Broom also had the opportunity to join Art Blakey's Jazz Messengers, something no other guitarist had done. He had been sitting in with the band, along with young trumpeter Wynton Marsalis in New York. The drummer invited both to his circle. Marsalis went. Broom went with a younger band led by trumpeter Tom Browne. That move, however, started Broom's recording career.
"I don't know what would have happened had I made the other decision [to join Blakey], but I know what happened by going on and playing with Tom Browne," the guitarist says. That included meeting and playing with the likes of Omar Hakim, Marcus Miller, and Bernard Wright. "Things could have been a lot different, but they didn't happen in a straight line. Tom Browne and that whole crew of musicians were not traditionalists. We were definitely jazz musicians. We studied jazz, we listened to jazz, we loved jazz and could play jazz. But we were interested in a lot of different things.

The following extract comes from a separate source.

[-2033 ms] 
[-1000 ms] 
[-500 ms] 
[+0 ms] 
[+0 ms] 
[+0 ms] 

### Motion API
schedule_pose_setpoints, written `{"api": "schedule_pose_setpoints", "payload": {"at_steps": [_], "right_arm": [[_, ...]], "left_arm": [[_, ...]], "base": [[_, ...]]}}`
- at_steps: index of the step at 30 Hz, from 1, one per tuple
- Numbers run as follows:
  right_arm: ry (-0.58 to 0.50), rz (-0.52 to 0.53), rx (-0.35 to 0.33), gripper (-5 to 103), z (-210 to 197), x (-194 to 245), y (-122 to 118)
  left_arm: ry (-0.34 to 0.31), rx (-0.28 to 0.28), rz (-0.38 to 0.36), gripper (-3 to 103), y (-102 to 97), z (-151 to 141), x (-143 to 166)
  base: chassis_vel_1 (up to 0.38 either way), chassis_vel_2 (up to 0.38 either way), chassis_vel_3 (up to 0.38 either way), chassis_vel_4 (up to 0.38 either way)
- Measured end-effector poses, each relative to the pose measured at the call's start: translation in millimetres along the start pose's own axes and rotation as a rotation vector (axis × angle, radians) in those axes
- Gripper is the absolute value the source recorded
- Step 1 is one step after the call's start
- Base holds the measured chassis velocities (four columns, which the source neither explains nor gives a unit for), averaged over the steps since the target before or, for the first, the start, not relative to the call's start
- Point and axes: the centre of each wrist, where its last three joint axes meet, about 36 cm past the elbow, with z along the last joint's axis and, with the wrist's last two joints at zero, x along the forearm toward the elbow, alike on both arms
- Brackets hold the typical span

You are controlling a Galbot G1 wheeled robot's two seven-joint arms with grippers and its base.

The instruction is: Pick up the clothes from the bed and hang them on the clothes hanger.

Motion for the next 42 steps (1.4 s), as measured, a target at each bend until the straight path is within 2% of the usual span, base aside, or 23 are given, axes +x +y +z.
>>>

"The music that we were making was kind of along the lines of the music I heard that attracted me to jazz in the first place. Herbie Hancock Headhunters and Grover Washington Jr. fusion. I don't mean jazz/rock fusion from the '70s. I mean a fusion of styles that included black musicR&B, funk, soul and jazz. It was kind of a precursor to what became known as Smooth Jazz. We weren't thinking of any of that. We were just making music. We had the opportunity to record. We were playing on each other's records. That's what was happening.; When I think about it, if I had continued along that track, making records like Clean Sweep (Arista, 1981) for six more years, and Smooth Jazz had been created and I had continued on, maybe I would have been one of the Smooth Jazz guitar legends."